Wellness Wednesday: Let's Talk About Snacks
It’s almost the holidays, and I don’t know about you, but it always seems to me that once Thanksgiving hits, the rest of the year is pretty much a blur until we hit New Years’ Day. Accordingly, I am coming to you with a public service announcement of sorts: Don’t be afraid to snack. Now I’m not talking about the mindless eating of bags and boxes of junk food sort of snacking, but the purposeful consumption of small portions of healthy foods to tide you over between meals or at times where you cant get to a meal as fast as you’d like one. Smart snacking can mean the difference between eating appropriately at your next meal or pulling over and stuffing your face with too much easy-to-find junk. Here’s a few things to keep in mind when smart snacking:
1) Snacks should be balanced with protein, carbs and fats. This makes the snack digest more slowly and therefore hold you over for longer.
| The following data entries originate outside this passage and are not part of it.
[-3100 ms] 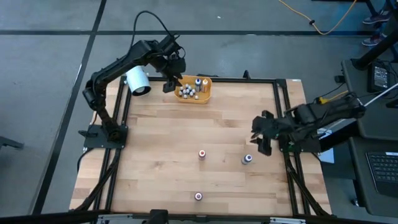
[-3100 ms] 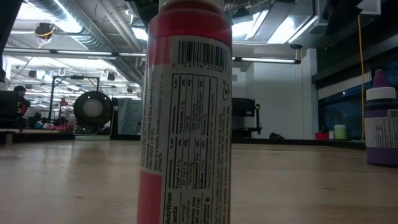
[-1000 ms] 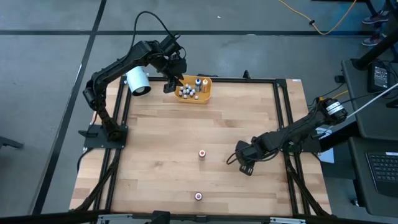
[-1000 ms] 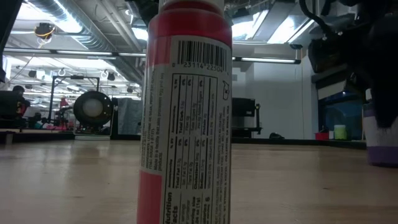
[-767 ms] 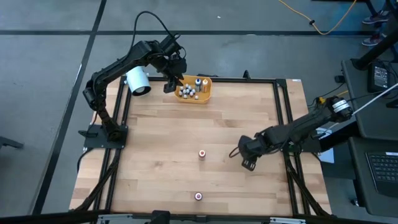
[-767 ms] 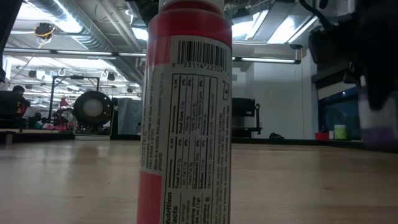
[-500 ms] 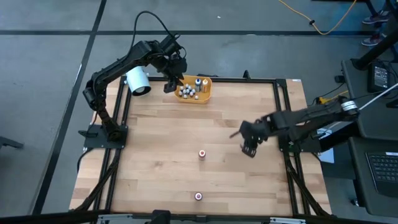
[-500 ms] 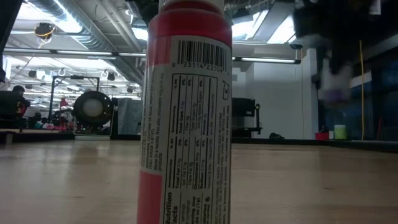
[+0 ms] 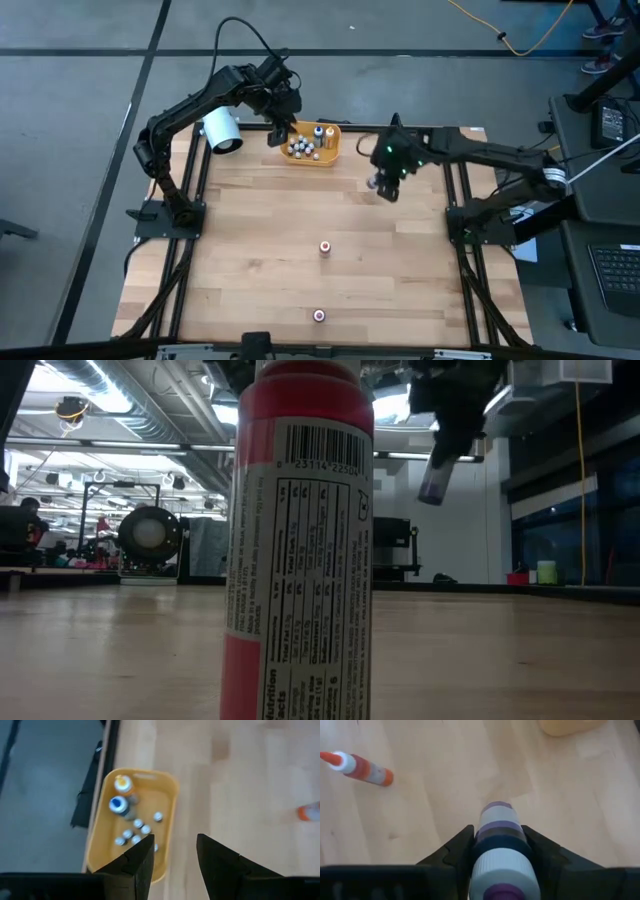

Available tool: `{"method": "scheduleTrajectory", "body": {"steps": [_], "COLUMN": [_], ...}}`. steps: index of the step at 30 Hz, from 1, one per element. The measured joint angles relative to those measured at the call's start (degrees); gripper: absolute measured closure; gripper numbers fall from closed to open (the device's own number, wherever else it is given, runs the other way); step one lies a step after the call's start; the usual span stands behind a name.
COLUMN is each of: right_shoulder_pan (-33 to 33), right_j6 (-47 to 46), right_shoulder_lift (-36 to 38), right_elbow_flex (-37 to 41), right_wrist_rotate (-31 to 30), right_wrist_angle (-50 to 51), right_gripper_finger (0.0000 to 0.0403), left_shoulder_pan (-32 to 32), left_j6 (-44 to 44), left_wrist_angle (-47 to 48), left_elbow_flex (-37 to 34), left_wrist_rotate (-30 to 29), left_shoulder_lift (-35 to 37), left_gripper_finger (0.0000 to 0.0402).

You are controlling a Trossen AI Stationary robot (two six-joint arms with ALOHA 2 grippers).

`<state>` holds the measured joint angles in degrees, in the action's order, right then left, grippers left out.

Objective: Pick & Place food coloring
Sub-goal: Put the large purple food coloring bottle into the yellow bin

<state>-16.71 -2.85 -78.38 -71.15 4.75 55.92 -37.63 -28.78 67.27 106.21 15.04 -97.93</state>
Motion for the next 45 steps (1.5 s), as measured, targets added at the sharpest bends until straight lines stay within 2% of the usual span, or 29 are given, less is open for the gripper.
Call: {"method": "scheduleTrajectory", "body": {"steps": [4,10,16,22,27,34,40,45], "right_shoulder_pan": [-5.05,-9.41,-11.79,-12.17,-12.24,-12.36,-12.54,-12.59], "right_j6": [9.57,21.68,28.72,33.02,35.03,35.74,36.17,36.17], "right_shoulder_lift": [-5.38,-14.51,-23.88,-31.78,-36.91,-41.55,-44.54,-46.37], "right_elbow_flex": [-3.34,-11.42,-21.72,-31.1,-35.13,-37.53,-38.23,-38.27], "right_wrist_rotate": [3.85,4.67,7.28,7.49,7.53,7.41,6.96,5.68], "right_wrist_angle": [-0.17,-0.03,-0.12,-0.24,-0.3,-2.41,-2.62,-3.53], "right_gripper_finger": [0.0251,0.0259,0.0251,0.0259,0.025,0.0259,0.0251,0.0259], "left_shoulder_pan": [-0.02,-0.02,-0.02,-0.03,-0.02,-0.02,-0.02,-0.02], "left_j6": [1.78,5.54,8.55,9.67,10.23,10.26,10.26,10.67], "left_wrist_angle": [-0.03,-0.25,-0.24,-0.24,-0.25,-0.25,-0.46,-2.4], "left_elbow_flex": [0.0,0.0,0.0,0.0,0.0,0.0,0.0,0.0], "left_wrist_rotate": [-3.85,-7.43,-9.19,-11.15,-11.26,-13.58,-13.71,-13.63], "left_shoulder_lift": [0.0,0.01,0.0,0.0,0.0,0.02,0.0,0.0], "left_gripper_finger": [0.0259,0.0259,0.0259,0.0259,0.0259,0.0258,0.0258,0.0258]}}
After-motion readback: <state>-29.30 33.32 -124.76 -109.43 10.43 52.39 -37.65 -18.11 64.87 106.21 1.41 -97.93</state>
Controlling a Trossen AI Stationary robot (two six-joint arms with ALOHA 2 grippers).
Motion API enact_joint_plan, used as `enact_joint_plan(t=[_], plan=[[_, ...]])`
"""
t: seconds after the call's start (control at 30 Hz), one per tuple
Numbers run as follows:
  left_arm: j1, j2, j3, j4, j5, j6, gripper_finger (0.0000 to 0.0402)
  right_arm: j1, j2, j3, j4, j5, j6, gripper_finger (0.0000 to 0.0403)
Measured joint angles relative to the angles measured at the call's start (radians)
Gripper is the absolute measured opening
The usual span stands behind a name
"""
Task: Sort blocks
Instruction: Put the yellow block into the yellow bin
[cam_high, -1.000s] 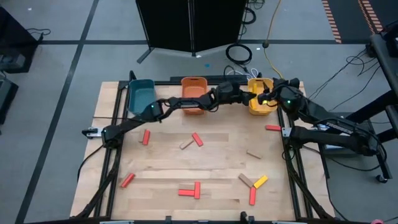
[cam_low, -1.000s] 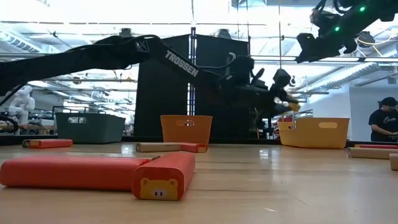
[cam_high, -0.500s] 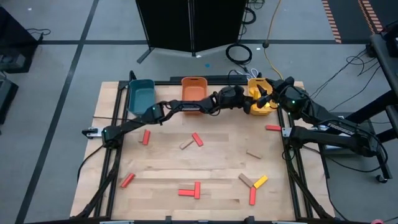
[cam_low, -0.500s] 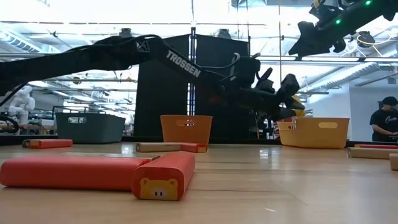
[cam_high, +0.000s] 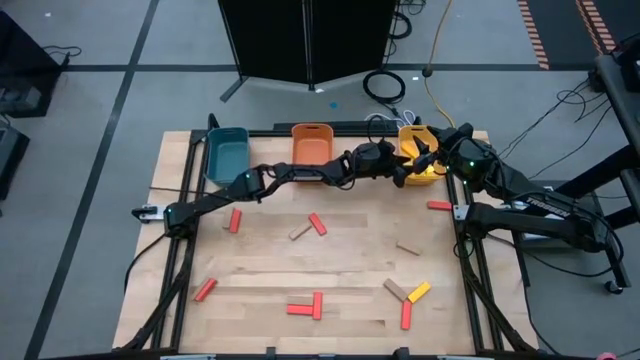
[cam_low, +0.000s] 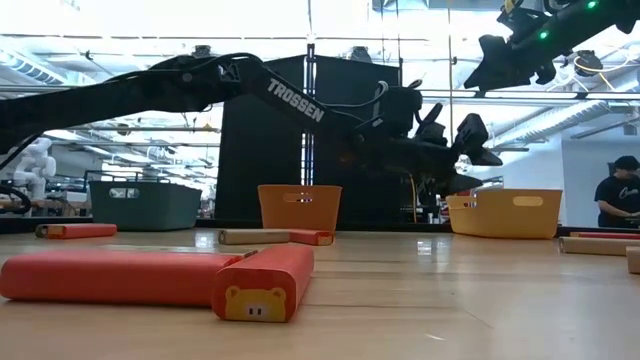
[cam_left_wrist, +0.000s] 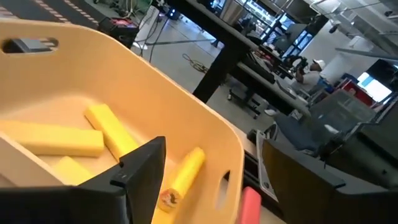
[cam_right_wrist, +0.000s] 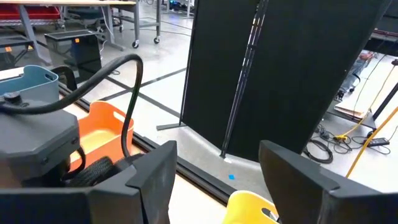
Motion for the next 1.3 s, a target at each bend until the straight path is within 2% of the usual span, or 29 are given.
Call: enact_joint_plan(t=[0.07, 0.2, 0.33, 0.47, 0.6, 0.8, 0.9, 1.0, 1.13, 1.3], plan=[[0.009, -0.003, 0.000, -0.003, 0.008, 0.013, 0.0262, 0.000, 0.000, 0.000, -0.001, 0.000, 0.000, 0.0222], [0.010, -0.015, -0.001, -0.069, 0.118, 0.034, 0.0253, 0.000, 0.000, 0.000, -0.022, -0.011, -0.004, 0.0222], [-0.009, -0.049, -0.001, -0.183, 0.153, 0.147, 0.0242, 0.000, 0.000, 0.000, -0.033, -0.110, -0.011, 0.0222], [-0.025, -0.101, -0.001, -0.283, 0.119, 0.272, 0.0235, 0.000, -0.003, 0.000, -0.032, -0.227, -0.008, 0.0222], [-0.038, -0.191, -0.001, -0.497, 0.110, 0.375, 0.0235, 0.000, -0.009, 0.000, -0.011, -0.355, -0.001, 0.0222], [-0.051, -0.349, 0.000, -0.992, 0.011, 0.494, 0.0235, 0.034, -0.012, 0.001, 0.048, -0.548, 0.012, 0.0222], [-0.061, -0.399, 0.000, -1.226, -0.020, 0.518, 0.0235, 0.074, -0.011, 0.001, 0.073, -0.575, 0.033, 0.0222], [-0.094, -0.431, 0.000, -1.426, -0.094, 0.533, 0.0235, 0.116, -0.011, 0.001, 0.081, -0.573, 0.047, 0.0222], [-0.175, -0.441, -0.037, -1.553, -0.204, 0.481, 0.0235, 0.163, -0.019, 0.001, 0.080, -0.572, 0.052, 0.0222], [-0.313, -0.445, -0.114, -1.544, -0.270, 0.405, 0.0235, 0.211, -0.057, 0.001, 0.070, -0.573, 0.046, 0.0222]])
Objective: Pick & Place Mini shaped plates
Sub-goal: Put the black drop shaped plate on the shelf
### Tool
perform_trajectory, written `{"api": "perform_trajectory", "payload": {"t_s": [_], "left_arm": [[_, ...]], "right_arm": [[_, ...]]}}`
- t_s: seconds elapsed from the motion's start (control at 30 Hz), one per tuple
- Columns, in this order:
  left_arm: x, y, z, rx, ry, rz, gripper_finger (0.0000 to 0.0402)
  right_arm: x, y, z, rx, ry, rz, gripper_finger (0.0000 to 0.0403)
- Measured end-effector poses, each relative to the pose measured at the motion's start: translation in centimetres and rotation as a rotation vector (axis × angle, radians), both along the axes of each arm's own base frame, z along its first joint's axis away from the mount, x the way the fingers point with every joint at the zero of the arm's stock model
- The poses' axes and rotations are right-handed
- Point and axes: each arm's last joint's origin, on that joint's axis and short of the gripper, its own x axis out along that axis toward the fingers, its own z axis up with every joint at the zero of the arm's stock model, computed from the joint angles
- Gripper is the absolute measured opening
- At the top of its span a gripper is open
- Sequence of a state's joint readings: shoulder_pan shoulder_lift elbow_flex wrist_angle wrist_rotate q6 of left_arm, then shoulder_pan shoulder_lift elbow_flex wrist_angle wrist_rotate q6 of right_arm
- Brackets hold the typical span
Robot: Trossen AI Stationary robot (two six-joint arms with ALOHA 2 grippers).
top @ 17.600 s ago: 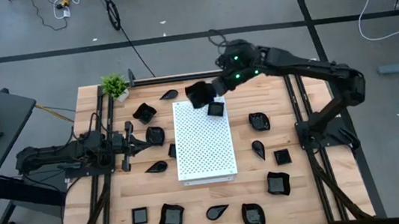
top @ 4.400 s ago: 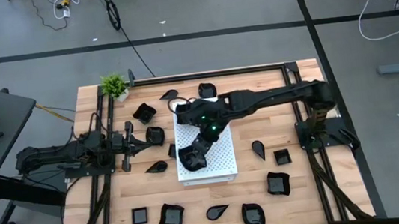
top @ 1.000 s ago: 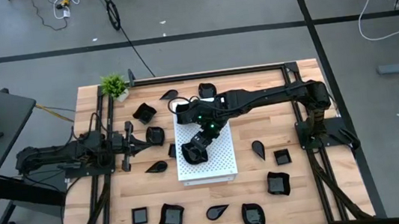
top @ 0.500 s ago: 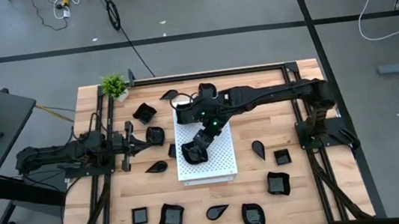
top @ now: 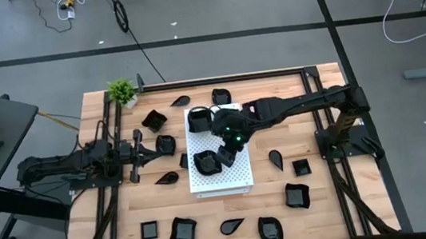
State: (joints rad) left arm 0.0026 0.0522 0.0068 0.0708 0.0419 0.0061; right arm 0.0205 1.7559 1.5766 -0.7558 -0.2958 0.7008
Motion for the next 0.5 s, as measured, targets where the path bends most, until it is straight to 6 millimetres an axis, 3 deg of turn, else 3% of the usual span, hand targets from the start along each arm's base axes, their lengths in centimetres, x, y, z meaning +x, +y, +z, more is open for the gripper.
{"api": "perform_trajectory", "payload": {"t_s": [0.23,0.5], "left_arm": [[0.0,0.0,0.0,0.0,0.001,0.0,0.0021],[0.0,0.0,0.0,0.0,0.0,0.0,0.0021]], "right_arm": [[-3.3,0.9,-0.4,0.007,-0.018,-0.05,0.011],[-8.0,0.1,-1.7,-0.019,0.005,-0.091,0.011]]}}
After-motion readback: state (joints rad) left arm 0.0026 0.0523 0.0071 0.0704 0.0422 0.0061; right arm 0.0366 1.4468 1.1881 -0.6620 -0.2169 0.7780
2) If you’re short on time to eat, make sure you are controlling your snack size- eating from an open container is a one way ticket to overconsumption. Limit your snack to a pre-portioned item you can be comfortable about, such as individual pieces of fruit, string cheese, small bags of nuts a bar or a shake
3) plan for the unexpected: keep stashes of non-perishable items on your person, in your kid’s diaper bag or stroller or even in the glove box of your car in case you get caught out. They’ll tame your appetite and help ensure you don’t over consume at your next meal… or gnaw anyone’s arm off.
4) Good choices include: bars or individual portions of protein shakes and water, nuts and low-sodium beef jerky. All these items travel well and can be kept without refrigeration for weeks or even months.